**WHAT YOU WILL DO:**
Write out the material below exactly, beginning at the line that contains "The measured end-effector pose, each" and ending with its last line, both ends included; write nothing else.

**DATA BELOW:**
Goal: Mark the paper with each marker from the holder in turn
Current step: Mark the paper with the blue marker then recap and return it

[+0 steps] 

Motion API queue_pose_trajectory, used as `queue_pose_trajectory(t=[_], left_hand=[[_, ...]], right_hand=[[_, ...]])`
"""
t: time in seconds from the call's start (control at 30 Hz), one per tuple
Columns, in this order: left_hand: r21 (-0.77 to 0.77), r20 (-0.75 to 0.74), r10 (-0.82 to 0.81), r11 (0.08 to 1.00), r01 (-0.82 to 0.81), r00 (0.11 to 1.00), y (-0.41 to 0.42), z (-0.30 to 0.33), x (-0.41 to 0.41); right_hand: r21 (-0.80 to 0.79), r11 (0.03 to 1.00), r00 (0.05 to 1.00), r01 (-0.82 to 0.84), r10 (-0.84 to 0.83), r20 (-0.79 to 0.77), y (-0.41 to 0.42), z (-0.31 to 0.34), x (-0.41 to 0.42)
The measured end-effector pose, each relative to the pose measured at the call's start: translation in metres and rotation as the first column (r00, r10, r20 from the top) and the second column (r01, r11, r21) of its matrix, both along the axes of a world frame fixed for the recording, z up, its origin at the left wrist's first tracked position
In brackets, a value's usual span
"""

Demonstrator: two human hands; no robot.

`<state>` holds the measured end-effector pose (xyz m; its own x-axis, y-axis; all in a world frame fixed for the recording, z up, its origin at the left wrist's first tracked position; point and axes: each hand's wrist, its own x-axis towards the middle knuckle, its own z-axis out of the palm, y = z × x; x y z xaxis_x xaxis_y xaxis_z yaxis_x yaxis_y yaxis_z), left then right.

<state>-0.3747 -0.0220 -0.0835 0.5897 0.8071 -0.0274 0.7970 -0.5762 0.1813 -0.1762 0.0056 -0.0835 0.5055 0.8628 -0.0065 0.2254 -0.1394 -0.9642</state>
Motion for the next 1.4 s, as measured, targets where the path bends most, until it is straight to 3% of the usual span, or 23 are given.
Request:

**TASK OUTPUT:**
The measured end-effector pose, each relative to the pose measured at the call's start: translation in metres and rotation as the first column (r00, r10, r20 from the top) and the second column (r01, r11, r21) of its matrix, both along the axes of a world frame fixed for the recording, z up, its origin at the left wrist's first tracked position
In brackets, a value's usual span
"""

Demonstrator: two human hands; no robot.

`<state>` holds the measured end-effector pose (xyz m; its own x-axis, y-axis; all in a world frame fixed for the recording, z up, its origin at the left wrist's first tracked position; point and axes: each hand's wrist, its own x-axis towards the middle knuckle, its own z-axis out of the palm, y = z × x; x y z xaxis_x xaxis_y xaxis_z yaxis_x yaxis_y yaxis_z), left then right.

<state>-0.3747 -0.0220 -0.0835 0.5897 0.8071 -0.0274 0.7970 -0.5762 0.1813 -0.1762 0.0056 -0.0835 0.5055 0.8628 -0.0065 0.2254 -0.1394 -0.9642</state>
Motion for the next 1.4 s, as measured, targets where the path bends most, until it is straight to 3% of the usual span, or 23 are given.
Request:

The response to the exercise is complete.